Ce contexte nous invite à renforcer nos bases. À faire moins et mieux. À déposer nos oeufs aussi dans d'autres paniers. À faire ce qu'on prône: ralentir pour réfléchir. À recharger réellement nos batteries et apprendre la sous-performance. Parce qu'on ne pourra pas faire face à la suite en fonctionnant à flux tendu.

Si la robustesse et la sous-performance deviennent une balise pour la suite, un lieu fixe ouvert à l'année, un véritable parc d'attractions, y répondra-t-il?


Entreprendre en l'an de grâce 2024

Si la tendresse, la souplesse et la robustesse deviennent nos balises, si notre rêve n'est plus chaud, fluide ou lumineux à l'aune de ces nouveaux critères, alors peut-être qu'il s'agit d'un rêve dont la date de péremption est dépassée?

Manquer d'ambition, baisser les bras, abandonner son rêve, se laisser aveugler par la peur. C'est un point de vue. Il nous torture intérieurement depuis des mois.

Poser des bases saines, mettre à jour ses rêves, ouvrir une voie. C'est un autre point de vue. Il nous a soulagés et apaisés en quelques jours.

Apporter de la nuance. C'est ce qui a retenu quelques semaines la publication de ce billet. Car si j'ai été tentée de troquer ce rêve de parc d'attractions fixe contre la soudaine paix d'esprit qui résultait de sa mise au placard, c'est souvent quelque part entre deux extrêmes que se situe la sagesse. C'est en explorant ces confins que je renoue doucement avec une forme d'élan, non pas de prendre ce rêve à bras le corps et de bulldozer vers sa réalisation, mais de crayonner le présent.

Car que se passe-t-il quand un moteur tel que celui-là arrête d'alimenter un quotidien entrepreneurial? Le regard se tourne, enfin, vers le présent.

Que sera Proust Alors! l'an prochain et les suivants? Le labyrinthe sera-t-il de retour? Remet-on encore le couvert avec le Pwairet? Et nos jeux qui vieillissent? La tendresse nous intime d'arrêter pour l'instant de nous poser ces questions. La souplesse suggère de considérer, célébrer et avoir confiance en notre capacité de rebond. La robustesse nous tend une feuille vierge où tout est à redessiner. 

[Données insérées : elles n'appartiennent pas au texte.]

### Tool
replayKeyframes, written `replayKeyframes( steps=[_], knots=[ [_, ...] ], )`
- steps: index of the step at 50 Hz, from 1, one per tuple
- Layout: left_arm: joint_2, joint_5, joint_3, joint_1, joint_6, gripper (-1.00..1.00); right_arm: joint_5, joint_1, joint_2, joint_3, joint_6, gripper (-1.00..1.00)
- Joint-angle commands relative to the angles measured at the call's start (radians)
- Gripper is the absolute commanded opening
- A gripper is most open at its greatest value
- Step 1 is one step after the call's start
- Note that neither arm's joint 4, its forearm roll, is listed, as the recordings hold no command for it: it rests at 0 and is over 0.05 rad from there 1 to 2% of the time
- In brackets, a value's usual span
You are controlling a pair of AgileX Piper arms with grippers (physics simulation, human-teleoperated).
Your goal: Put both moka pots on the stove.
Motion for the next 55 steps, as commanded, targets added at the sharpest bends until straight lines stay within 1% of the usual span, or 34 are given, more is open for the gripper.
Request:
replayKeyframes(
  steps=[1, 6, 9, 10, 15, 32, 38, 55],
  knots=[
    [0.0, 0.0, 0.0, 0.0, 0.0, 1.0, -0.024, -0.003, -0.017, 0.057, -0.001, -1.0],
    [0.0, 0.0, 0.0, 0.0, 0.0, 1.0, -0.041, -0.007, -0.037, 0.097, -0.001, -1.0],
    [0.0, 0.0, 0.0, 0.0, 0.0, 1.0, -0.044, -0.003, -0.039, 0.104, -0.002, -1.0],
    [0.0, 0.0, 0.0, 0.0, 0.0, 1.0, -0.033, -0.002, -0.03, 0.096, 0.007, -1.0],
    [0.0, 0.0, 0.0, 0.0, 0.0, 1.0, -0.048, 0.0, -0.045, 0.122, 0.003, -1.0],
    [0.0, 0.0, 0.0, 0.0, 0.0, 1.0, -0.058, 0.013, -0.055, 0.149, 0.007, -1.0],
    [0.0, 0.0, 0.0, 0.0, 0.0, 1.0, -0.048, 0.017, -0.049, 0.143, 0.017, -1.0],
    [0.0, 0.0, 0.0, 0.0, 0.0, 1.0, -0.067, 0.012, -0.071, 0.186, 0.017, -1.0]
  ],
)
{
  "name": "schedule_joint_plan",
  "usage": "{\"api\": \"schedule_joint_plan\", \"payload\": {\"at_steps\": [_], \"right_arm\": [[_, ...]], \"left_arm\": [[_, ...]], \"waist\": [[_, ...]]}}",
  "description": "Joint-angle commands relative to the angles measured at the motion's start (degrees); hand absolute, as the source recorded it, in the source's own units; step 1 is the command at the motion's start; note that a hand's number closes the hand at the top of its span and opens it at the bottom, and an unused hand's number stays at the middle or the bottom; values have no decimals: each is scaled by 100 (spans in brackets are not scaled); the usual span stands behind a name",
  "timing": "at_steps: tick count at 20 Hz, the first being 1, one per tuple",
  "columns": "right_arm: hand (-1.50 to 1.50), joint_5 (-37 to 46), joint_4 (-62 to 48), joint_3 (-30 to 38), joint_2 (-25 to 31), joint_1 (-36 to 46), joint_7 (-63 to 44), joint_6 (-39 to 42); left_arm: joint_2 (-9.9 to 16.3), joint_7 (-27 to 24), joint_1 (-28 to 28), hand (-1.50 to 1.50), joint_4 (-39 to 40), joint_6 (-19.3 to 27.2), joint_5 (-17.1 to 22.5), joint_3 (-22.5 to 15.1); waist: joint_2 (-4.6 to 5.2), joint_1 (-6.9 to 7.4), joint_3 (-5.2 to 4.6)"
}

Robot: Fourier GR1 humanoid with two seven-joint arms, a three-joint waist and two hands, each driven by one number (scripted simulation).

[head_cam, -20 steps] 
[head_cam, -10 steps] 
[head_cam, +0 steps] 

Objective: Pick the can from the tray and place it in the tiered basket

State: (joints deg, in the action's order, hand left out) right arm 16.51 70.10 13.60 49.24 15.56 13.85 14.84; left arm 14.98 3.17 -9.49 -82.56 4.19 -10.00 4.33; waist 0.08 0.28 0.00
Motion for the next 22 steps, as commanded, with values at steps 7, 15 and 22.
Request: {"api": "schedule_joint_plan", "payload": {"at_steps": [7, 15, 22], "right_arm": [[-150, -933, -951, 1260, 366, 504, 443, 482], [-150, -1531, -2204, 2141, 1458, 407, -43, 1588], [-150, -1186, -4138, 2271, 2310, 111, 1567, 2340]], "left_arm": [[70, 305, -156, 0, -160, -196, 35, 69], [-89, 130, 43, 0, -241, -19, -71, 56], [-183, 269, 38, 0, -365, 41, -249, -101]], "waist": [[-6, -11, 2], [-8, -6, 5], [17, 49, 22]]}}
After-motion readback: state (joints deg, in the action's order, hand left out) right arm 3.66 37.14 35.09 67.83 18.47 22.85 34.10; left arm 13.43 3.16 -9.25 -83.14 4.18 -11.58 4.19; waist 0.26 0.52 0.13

Et peut-être que la ligne de mire n'est plus le futur mais le présent. Quelques concepts ont envie de s'inviter au baptême de notre renouveau et personne n'en parle aussi justement que Corine Morel Darleux dont les écrits m'ont portée et fait éclore: refus de parvenir, cesser de nuire, faire avec, dignité du présent, action performative, gymnastique des confins

Toutes ces balises nouvelles qui sont nées en nous au terme d'une longue gestation marquent un tournant, je le sens dans mes tripes. Entreprendre en l'an de grâce 2024, pour nous, ce n'est plus se demander quels seront nos projets futurs ni quel sera le futur de nos projets actuels mais plutôt quels projets bâtir pour le présent et à quoi veut-on que le présent de nos projets ressemble.